§ Exercise brief
From the entries below, return every line that includes the word "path".

*** Data for analysis Section Begins ***

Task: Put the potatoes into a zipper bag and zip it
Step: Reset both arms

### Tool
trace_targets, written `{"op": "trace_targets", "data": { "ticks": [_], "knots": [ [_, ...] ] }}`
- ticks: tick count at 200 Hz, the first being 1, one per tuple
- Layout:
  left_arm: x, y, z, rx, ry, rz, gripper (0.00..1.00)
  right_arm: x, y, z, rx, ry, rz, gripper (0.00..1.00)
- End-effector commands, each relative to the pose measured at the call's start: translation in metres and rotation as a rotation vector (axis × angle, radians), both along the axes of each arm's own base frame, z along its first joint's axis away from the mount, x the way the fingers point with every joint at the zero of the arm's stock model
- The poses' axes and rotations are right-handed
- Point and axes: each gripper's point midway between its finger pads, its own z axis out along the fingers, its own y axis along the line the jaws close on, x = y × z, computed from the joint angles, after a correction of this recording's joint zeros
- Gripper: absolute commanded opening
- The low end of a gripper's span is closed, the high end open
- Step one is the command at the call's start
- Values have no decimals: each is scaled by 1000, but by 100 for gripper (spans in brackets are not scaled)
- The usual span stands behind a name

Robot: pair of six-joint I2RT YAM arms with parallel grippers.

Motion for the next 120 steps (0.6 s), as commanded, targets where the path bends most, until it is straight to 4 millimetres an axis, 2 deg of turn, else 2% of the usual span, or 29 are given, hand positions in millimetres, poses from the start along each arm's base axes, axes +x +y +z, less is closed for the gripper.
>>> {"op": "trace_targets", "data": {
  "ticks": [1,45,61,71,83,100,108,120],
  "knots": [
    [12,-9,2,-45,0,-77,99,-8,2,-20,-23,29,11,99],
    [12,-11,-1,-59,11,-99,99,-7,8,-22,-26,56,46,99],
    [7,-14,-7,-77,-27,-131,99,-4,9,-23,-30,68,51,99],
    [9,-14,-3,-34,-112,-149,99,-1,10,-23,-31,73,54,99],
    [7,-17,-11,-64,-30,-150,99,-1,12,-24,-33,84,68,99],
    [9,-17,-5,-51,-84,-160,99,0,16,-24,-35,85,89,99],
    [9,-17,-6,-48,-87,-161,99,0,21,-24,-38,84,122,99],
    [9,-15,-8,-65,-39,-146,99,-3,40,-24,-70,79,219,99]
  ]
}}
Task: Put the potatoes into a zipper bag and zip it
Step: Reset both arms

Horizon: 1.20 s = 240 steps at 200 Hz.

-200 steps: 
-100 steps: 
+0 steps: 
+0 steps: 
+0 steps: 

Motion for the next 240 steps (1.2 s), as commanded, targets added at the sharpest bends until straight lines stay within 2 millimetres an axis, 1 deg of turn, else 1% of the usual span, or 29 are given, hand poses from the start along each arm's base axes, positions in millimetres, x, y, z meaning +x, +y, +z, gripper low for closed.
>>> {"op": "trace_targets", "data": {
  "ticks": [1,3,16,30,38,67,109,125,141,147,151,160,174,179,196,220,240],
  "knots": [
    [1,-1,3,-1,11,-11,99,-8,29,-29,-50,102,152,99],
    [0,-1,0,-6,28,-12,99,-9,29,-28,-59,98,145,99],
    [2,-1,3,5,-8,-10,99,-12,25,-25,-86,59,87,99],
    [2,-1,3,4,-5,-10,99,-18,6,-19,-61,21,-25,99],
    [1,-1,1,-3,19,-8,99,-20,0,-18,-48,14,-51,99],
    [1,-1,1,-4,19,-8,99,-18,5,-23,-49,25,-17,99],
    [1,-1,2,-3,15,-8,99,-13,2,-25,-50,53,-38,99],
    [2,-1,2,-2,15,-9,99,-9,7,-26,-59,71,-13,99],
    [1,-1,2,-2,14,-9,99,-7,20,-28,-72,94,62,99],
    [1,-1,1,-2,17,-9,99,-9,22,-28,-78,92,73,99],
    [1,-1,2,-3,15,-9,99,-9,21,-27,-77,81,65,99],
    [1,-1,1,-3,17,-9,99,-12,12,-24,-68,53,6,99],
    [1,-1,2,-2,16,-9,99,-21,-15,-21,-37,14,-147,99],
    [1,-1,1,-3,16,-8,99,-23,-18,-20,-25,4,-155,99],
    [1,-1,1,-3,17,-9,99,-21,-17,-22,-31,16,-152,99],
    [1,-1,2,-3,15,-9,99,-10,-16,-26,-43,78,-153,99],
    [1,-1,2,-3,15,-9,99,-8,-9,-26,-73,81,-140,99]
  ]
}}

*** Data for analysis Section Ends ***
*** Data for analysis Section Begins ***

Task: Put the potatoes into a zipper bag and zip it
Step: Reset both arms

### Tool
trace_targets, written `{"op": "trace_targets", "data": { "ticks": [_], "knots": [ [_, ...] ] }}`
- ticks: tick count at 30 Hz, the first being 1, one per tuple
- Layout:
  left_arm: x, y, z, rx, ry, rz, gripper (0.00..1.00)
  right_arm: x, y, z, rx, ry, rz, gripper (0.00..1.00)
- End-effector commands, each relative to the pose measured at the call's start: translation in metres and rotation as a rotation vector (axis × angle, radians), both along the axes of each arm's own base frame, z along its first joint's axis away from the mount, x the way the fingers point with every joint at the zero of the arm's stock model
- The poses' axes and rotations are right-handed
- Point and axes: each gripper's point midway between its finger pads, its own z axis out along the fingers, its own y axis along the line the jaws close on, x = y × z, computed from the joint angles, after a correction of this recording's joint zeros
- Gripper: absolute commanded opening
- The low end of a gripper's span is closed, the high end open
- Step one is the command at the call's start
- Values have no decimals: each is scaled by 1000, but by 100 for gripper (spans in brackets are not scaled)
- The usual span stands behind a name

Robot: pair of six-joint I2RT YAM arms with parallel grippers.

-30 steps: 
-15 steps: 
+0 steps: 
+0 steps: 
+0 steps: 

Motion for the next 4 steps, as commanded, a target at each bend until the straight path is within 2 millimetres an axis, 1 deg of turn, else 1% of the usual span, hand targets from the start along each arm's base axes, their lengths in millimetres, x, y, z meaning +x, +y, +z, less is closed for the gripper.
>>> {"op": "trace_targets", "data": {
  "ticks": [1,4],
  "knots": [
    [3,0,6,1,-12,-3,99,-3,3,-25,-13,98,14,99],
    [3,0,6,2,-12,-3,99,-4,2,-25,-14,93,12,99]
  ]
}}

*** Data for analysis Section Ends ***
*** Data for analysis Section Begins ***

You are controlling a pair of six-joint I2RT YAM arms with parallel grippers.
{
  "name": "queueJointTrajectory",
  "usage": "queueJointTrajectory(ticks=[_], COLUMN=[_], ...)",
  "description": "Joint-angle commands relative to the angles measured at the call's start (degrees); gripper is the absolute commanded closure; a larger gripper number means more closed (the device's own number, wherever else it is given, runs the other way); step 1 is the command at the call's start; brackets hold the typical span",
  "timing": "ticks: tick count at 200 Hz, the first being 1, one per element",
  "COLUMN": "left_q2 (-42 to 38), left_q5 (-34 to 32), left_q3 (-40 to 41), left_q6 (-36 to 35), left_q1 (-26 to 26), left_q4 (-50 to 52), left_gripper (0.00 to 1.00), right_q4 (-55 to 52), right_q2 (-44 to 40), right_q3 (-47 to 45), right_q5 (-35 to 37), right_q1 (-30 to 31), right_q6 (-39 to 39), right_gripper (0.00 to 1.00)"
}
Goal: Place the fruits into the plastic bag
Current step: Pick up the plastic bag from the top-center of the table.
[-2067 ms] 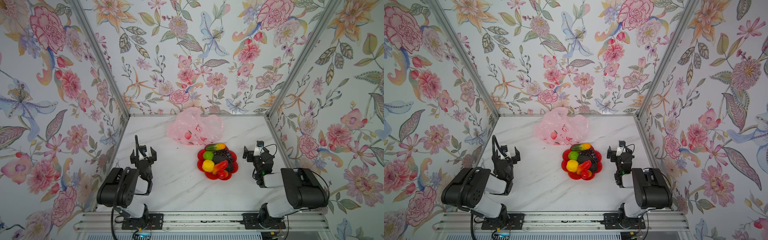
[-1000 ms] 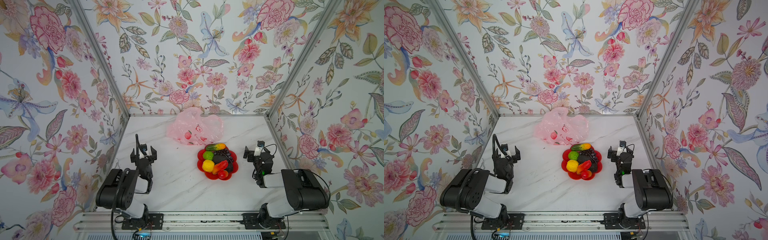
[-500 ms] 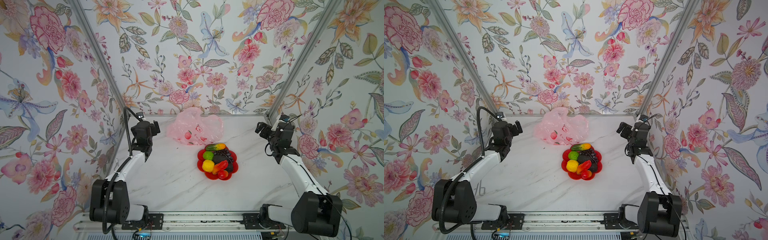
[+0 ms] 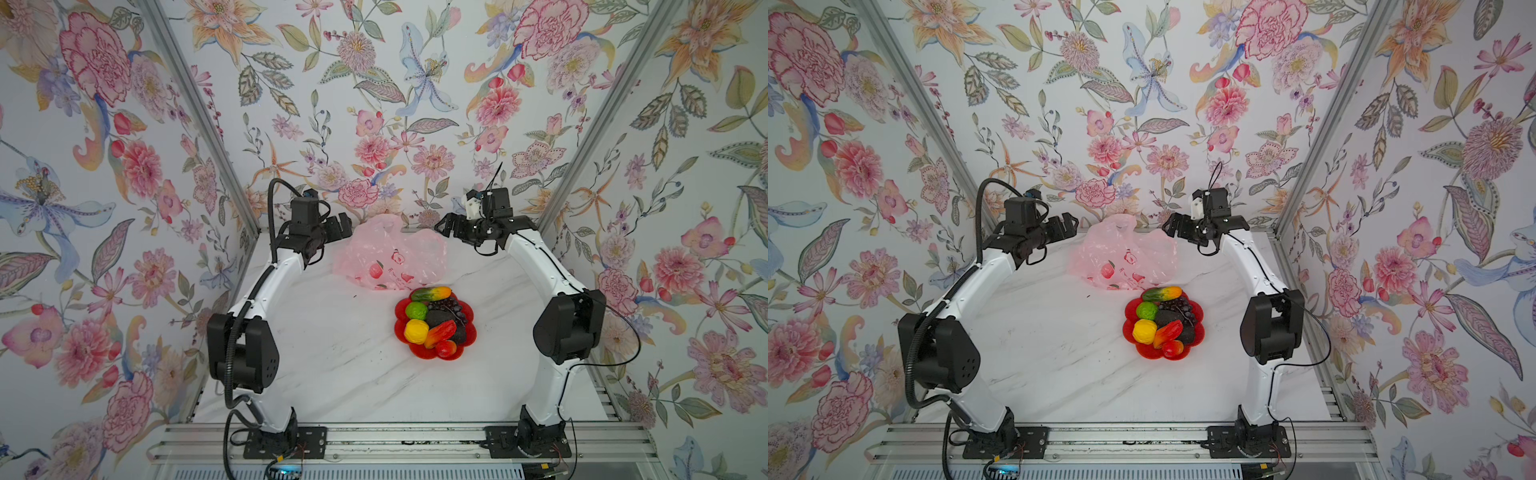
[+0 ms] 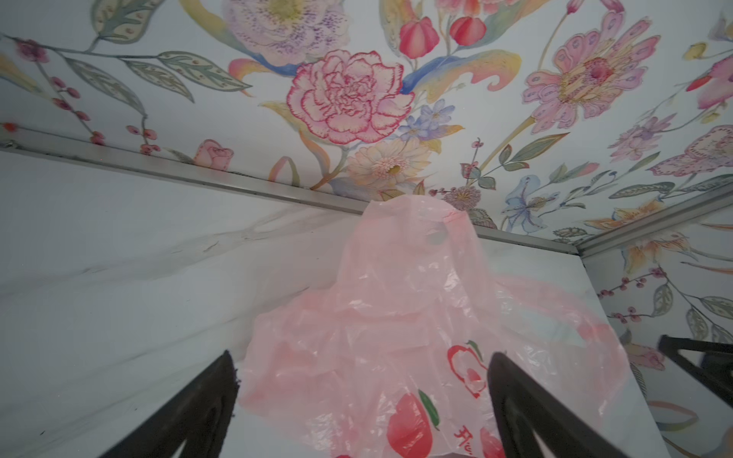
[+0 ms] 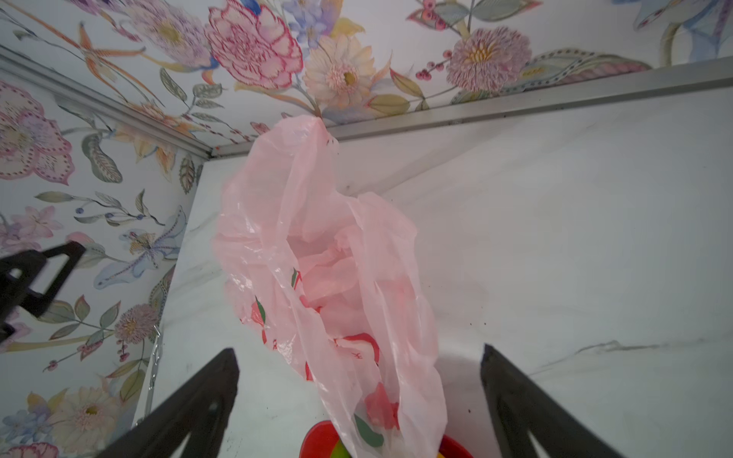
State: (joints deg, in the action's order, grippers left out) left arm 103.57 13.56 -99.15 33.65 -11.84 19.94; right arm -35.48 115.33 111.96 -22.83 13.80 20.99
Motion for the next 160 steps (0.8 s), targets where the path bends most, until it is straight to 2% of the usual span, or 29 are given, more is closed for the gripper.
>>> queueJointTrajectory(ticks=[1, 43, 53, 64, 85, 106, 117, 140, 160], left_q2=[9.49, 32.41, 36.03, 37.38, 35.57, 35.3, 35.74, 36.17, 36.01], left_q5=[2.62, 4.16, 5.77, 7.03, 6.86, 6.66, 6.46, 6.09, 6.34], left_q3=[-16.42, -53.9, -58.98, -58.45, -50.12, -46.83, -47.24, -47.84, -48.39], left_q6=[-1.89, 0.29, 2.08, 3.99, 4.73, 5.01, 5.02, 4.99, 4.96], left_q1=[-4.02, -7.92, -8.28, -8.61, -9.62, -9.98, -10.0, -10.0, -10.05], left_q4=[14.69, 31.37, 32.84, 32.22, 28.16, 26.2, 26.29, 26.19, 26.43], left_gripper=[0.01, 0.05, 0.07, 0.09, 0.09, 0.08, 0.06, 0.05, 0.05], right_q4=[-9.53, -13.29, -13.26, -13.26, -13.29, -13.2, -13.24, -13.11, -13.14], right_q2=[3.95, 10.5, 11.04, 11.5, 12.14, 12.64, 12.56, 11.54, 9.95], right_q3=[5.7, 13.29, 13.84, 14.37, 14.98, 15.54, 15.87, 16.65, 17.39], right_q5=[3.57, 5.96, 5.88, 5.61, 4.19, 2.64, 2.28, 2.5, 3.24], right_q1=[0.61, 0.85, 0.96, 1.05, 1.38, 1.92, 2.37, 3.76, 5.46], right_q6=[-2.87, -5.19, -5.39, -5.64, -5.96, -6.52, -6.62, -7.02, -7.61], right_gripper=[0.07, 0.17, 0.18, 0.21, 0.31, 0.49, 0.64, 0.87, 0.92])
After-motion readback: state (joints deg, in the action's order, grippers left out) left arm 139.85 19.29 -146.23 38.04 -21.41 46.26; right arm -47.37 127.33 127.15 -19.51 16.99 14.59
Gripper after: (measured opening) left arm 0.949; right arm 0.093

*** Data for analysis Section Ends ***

§ Solved problem
Motion for the next 120 steps (0.6 s), as commanded, targets where the path bends most, until it is straight to 4 millimetres an axis, 2 deg of turn, else 2% of the usual span, or 29 are given, hand positions in millimetres, poses from the start along each arm's base axes, axes +x +y +z, less is closed for the gripper.
Motion for the next 4 steps, as commanded, a target at each bend until the straight path is within 2 millimetres an axis, 1 deg of turn, else 1% of the usual span, hand targets from the start along each arm's base axes, their lengths in millimetres, x, y, z meaning +x, +y, +z, less is closed for the gripper.
Motion for the next 160 steps (0.8 s), targets where the path bends most, until it is straight to 2% of the usual span, or 29 are given, more is closed for the gripper.

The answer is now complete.